Amusing little film about the White estrangement from their own emotions, in particular, and the boredom inherent in White culture, in general.

The BBC’s previous failure to broadcast Black popular music (even that performed by Whites) is criticized by half the UK population in the Sixties by their listening to the music they prefer on pirate radio; in lieu of any decent White popular music to listen to.

Although funny, the movie pretends Whites are more enlightened today - without evidence - and it does not try to explain why Whites are peculiar in being so frightened of themselves.

White governments are shown here as being obsessed with controlling their populations as if to not do so would cause the end of Western civilization as they know it - and want it kept. This would have been a funnier film if this had been more fully explored as a theme.

The so-called Sixties’ Sexual Revolution (that only tried to benefit male sexists) is also an implicit theme, but is never explored in any real depth. Nor is the fact that Swinging London was a myth created by a people living in a country paralyzed by the failure of its Empire; not knowing what to do next other than look backwards historically.

Despite mimicking films of the period (& utilizing some excellent popular music - but no Beatles!?), this movie does not really conjure-up the period because it was made by people who were not there at the time.
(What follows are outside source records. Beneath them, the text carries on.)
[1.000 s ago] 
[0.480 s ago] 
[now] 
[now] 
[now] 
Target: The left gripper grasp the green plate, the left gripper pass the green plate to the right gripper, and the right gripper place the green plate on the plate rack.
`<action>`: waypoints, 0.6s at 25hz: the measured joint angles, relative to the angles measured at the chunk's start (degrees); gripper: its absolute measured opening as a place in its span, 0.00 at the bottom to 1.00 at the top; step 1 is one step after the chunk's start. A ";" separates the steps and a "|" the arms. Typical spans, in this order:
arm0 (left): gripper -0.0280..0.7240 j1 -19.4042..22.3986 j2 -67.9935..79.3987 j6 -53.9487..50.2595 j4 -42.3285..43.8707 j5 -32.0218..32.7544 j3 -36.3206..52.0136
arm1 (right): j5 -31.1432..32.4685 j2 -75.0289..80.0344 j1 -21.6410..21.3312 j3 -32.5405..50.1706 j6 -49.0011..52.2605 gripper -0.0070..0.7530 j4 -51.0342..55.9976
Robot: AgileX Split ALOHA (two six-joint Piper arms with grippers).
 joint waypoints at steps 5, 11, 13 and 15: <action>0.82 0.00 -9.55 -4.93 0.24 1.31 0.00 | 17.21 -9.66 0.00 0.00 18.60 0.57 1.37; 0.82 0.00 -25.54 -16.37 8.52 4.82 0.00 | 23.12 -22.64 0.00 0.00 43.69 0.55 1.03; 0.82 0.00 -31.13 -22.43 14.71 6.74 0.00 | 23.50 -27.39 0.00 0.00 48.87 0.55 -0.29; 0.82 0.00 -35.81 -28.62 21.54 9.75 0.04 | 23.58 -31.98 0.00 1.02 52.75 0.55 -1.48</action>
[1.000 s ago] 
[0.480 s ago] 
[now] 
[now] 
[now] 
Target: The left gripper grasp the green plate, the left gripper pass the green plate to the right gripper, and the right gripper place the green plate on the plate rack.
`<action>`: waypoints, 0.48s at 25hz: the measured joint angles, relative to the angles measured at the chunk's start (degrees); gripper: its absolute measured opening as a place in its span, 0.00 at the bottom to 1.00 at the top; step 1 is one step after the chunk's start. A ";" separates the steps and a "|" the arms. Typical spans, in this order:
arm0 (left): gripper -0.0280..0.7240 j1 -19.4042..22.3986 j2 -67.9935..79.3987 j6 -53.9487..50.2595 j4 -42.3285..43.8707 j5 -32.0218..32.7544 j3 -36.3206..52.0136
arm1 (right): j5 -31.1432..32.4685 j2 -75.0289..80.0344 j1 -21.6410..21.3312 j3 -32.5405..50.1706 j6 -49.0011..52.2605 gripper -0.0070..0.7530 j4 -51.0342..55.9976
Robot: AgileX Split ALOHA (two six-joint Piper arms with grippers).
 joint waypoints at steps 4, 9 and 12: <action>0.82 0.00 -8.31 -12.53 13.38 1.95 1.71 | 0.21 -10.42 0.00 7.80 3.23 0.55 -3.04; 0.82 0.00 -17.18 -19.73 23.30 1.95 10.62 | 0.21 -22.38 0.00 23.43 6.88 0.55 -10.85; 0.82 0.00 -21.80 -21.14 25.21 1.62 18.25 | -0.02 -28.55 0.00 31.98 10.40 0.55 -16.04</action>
This movie might have been better as a musical, given that none of the characters is particularly likable and so we can feel no identification with any of them. It is, in fact, hard to see what this film is really all about - nor whom could be the audience for its essential emptiness. Although it contains amusing character vignettes, these do not add-up to compelling drama nor comedy - just a patchwork of loosely-connected bits and off-cuts.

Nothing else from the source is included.